[What you will do] Would you print the whole listing again, word for word?

[Input data]
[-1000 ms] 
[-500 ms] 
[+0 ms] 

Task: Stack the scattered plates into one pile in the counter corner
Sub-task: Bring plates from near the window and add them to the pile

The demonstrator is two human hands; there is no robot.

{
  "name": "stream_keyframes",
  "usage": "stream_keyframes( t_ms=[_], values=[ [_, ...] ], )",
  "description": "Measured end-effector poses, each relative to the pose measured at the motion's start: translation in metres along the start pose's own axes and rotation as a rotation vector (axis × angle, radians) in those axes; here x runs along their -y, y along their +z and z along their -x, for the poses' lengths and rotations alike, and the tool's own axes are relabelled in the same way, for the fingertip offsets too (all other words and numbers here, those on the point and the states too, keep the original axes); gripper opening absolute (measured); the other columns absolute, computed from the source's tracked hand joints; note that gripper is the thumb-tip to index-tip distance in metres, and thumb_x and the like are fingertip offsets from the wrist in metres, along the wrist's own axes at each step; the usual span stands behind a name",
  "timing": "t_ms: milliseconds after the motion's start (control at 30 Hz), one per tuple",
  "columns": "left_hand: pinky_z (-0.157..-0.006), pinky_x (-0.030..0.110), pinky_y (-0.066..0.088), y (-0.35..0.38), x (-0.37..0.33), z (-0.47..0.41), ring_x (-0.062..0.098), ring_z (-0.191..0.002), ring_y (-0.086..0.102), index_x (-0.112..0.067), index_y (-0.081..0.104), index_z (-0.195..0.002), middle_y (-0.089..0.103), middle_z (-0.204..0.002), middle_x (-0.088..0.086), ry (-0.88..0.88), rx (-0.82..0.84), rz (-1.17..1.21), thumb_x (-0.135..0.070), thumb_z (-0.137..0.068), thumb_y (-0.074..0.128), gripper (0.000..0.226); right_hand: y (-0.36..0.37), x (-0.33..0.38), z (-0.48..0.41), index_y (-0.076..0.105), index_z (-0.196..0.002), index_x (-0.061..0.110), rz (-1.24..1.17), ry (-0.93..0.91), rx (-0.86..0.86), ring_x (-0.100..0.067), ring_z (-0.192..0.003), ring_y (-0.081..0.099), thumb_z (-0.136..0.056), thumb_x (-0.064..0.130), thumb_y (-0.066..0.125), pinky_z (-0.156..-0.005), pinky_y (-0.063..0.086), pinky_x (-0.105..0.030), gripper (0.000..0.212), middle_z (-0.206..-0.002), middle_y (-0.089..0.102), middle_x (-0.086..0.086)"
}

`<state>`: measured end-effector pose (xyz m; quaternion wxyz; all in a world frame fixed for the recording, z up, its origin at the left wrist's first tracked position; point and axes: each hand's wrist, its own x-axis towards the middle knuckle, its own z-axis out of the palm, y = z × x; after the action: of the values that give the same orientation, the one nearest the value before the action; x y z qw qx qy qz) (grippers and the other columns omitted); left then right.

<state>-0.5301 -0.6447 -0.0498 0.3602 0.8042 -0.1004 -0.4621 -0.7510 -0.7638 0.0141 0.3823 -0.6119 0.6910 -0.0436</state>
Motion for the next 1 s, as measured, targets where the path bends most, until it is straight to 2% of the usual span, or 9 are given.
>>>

[Answer to this task]
[-1000 ms] 
[-500 ms] 
[+0 ms] 

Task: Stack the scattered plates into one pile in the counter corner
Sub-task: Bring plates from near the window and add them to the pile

The demonstrator is two human hands; there is no robot.

{
  "name": "stream_keyframes",
  "usage": "stream_keyframes( t_ms=[_], values=[ [_, ...] ], )",
  "description": "Measured end-effector poses, each relative to the pose measured at the motion's start: translation in metres along the start pose's own axes and rotation as a rotation vector (axis × angle, radians) in those axes; here x runs along their -y, y along their +z and z along their -x, for the poses' lengths and rotations alike, and the tool's own axes are relabelled in the same way, for the fingertip offsets too (all other words and numbers here, those on the point and the states too, keep the original axes); gripper opening absolute (measured); the other columns absolute, computed from the source's tracked hand joints; note that gripper is the thumb-tip to index-tip distance in metres, and thumb_x and the like are fingertip offsets from the wrist in metres, along the wrist's own axes at each step; the usual span stands behind a name",
  "timing": "t_ms: milliseconds after the motion's start (control at 30 Hz), one per tuple",
  "columns": "left_hand: pinky_z (-0.157..-0.006), pinky_x (-0.030..0.110), pinky_y (-0.066..0.088), y (-0.35..0.38), x (-0.37..0.33), z (-0.47..0.41), ring_x (-0.062..0.098), ring_z (-0.191..0.002), ring_y (-0.086..0.102), index_x (-0.112..0.067), index_y (-0.081..0.104), index_z (-0.195..0.002), middle_y (-0.089..0.103), middle_z (-0.204..0.002), middle_x (-0.088..0.086), ry (-0.88..0.88), rx (-0.82..0.84), rz (-1.17..1.21), thumb_x (-0.135..0.070), thumb_z (-0.137..0.068), thumb_y (-0.074..0.128), gripper (0.000..0.226); right_hand: y (-0.36..0.37), x (-0.33..0.38), z (-0.48..0.41), index_y (-0.076..0.105), index_z (-0.196..0.002), index_x (-0.061..0.110), rz (-1.24..1.17), ry (-0.93..0.91), rx (-0.86..0.86), ring_x (-0.100..0.067), ring_z (-0.192..0.003), ring_y (-0.081..0.099), thumb_z (-0.136..0.056), thumb_x (-0.064..0.130), thumb_y (-0.066..0.125), pinky_z (-0.156..-0.005), pinky_y (-0.063..0.086), pinky_x (-0.105..0.030), gripper (0.000..0.212), middle_z (-0.206..-0.002), middle_y (-0.089..0.102), middle_x (-0.086..0.086)"
}

`<state>`: measured end-effector pose (xyz m; quaternion wxyz; all in a world frame fixed for the recording, z up, its origin at the left wrist's first tracked position; point and axes: each hand's wrist, its own x-axis towards the middle knuckle, its own z-axis out of the palm, y = z × x; after the action: of the values that give the same orientation, the one nearest the value before the action; x y z qw qx qy qz) (grippers and the other columns omitted); left then right.

<state>-0.5301 -0.6447 -0.0498 0.3602 0.8042 -0.1004 -0.4621 -0.7510 -0.7638 0.0141 0.3823 -0.6119 0.6910 -0.0436</state>
Motion for the next 1 s, as measured, targets where the path bends most, until it is straight to 2% of the usual span, or 9 are given.
>>>

The exercise has been answered in full.